JosephFrancis · 18/12/2022 12:51

Hi,

I've come here because asking in a social media group got me called a transphobe, a terrible parent and generally told to go kill myself and do the world a favour. So... here goes.

My 15 year old autistic daughter, let's call her Alice, has form for putting on and taking off personalities depending on who she's talking to. Masking. Anyway, alice has a friendship group who all decided together that they were either trans or non binary and chose new names for each other. For each other. So, now she wants me to refer to her with she/they pronouns (like always, like they damn well always have been) accept that she's non binary (whatever, literally nothing about her presentation, clothing choices or anything is different) and call her by this name. Which is the name of an animal! For the sake of this post, I'll say it's Falcon.

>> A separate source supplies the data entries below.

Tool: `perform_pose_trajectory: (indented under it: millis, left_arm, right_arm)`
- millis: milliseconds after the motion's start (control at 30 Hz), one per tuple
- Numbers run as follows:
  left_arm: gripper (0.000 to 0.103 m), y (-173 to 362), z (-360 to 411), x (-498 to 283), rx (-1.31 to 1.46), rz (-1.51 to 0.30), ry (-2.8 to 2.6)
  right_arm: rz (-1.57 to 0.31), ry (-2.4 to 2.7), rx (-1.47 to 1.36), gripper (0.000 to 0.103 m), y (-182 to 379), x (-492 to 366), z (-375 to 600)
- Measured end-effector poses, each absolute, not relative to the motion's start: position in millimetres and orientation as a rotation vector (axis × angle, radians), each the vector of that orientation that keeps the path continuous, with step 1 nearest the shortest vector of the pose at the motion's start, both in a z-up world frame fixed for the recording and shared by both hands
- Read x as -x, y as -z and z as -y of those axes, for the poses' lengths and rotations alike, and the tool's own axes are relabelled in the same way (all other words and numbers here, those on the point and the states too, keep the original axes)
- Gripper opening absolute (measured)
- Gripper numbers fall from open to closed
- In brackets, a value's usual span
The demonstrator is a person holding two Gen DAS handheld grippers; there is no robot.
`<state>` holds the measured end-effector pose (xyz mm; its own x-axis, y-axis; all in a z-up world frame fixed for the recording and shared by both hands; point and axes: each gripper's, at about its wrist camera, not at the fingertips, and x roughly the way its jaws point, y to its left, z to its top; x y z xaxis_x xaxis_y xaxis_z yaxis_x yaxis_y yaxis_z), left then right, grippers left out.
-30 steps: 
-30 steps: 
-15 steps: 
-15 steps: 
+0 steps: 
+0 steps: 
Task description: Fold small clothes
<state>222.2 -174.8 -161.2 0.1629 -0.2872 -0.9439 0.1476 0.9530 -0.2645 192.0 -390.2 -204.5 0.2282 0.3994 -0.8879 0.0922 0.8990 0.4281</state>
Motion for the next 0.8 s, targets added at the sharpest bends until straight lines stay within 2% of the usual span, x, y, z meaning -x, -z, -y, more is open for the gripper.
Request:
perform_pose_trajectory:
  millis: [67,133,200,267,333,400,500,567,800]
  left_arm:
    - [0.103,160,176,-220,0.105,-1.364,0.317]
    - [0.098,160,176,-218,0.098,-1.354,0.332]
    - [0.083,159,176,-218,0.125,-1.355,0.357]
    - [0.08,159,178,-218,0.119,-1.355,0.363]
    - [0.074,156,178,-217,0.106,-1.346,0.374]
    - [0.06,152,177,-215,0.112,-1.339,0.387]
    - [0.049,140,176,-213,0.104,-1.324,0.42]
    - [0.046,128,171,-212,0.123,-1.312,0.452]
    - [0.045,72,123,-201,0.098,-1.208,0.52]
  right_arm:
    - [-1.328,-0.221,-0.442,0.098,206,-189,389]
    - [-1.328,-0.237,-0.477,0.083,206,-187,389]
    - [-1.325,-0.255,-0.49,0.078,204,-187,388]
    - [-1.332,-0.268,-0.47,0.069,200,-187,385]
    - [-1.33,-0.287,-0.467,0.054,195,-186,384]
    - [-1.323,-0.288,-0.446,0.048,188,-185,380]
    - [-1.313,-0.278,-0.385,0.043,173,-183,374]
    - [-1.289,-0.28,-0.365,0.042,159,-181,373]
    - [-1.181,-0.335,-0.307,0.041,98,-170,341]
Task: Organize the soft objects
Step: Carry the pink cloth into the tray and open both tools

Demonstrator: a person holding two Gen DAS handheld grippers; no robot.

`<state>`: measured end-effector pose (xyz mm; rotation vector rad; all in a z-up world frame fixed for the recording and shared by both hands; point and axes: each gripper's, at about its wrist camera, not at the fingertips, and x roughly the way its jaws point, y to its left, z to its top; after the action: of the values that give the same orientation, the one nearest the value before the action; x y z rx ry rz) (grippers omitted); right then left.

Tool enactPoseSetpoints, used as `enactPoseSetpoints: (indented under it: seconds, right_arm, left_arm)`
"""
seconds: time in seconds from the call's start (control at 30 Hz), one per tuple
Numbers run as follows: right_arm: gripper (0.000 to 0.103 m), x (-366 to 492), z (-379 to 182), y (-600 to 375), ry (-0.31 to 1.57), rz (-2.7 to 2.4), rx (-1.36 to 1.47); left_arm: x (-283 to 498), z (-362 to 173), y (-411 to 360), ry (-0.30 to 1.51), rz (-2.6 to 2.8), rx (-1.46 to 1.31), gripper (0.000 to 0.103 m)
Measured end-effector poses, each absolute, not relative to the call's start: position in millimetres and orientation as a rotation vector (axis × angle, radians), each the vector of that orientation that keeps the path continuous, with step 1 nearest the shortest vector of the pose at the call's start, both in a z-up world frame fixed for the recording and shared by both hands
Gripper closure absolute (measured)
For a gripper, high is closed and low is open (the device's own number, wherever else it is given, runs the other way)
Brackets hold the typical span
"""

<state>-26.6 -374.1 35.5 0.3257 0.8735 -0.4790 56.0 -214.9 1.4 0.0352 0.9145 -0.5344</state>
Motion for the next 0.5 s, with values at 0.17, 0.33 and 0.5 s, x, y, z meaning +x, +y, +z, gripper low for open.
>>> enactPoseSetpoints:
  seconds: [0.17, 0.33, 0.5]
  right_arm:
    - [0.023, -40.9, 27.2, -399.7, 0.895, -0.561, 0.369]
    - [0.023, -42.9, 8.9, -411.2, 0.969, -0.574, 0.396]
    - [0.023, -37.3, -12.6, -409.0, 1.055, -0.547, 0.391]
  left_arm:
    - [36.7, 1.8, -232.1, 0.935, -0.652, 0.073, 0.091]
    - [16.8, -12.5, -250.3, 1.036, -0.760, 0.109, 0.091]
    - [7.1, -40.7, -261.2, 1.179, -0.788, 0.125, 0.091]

It's not, but it's definitely the same level of wtf.

I have issues with this. Firstly? Her name isn't Falcon. She did not choose the name Falcon.

Secondly, she's not ever expressed anything like this until her friends started deciding this is their group identity.

Thirdly, the fuck am I changing my kids name on any official documents like she wants just because of a fad! They're not emo and scene kids anymore, they're gender confused now.

But now I'm worried that she'll go into school and be all like "oh my mum is oppressing me and they'll start calling her falcon and it's all just gonna be a mess.

Am I a terrible mum for saying she can call herself whatever she likes to her mates, but to her doctors, her school and to me, she is ALICE until I can see evidence that this is anything deeper than a want to fit in with what her mates are doing and the drama they're creating in their own homes with it?

OP posts:
Reallyatthelimit · 18/12/2022 12:57

YANBU and really, like EMO and other youth cults, the adults in society should just be letting the kids get on with it and waiting for the phase to pass.

Unfortunately, successful marketing and lobbying, combined with cowardice and a lack of evidence informed practice and critical thinking skills, means institutions now buy into this nonsense.

YANBU and you are not a terrible mum. This movement is terrible and the people facilitating it need to take a good hard look at themselves.

ArabellaScott · 18/12/2022 13:03

You sound like a perfectly sensible and reasonable mum, OP.

JosephFrancis · 18/12/2022 13:07

I agree, I can't believe people I would have thought as being rational adults are falling over themselves to validate this! I didn't see them confirming that their deeply emo kids really were terribly tortured souls who were more closely identifying with ghosts and spirits. Ever, actually.
I don't remember a single parent catering to it besides letting their kids dress how they wanted. If one of my mates had insisted their parents call them lucifer or something, I can't imagine the reaction! One of my most emo friends from when I was a teen always wanted to hang out in the graveyard, claimed he could feel souls reaching out to him from under the ground and would tell us that he was going to abandon his identity and try and escape the lost souls searching for him. Had pocketfuls of salt and every so often would get a dramatic look on his face and declare "we need to leave this place." 😂 we absolutely loved the chaos and drama of it all, but never did we try and involve our parents!! Now he's a chemist, well embarrassed by how he used to behave and glad there was no social media for us to document how cringeworthy we were.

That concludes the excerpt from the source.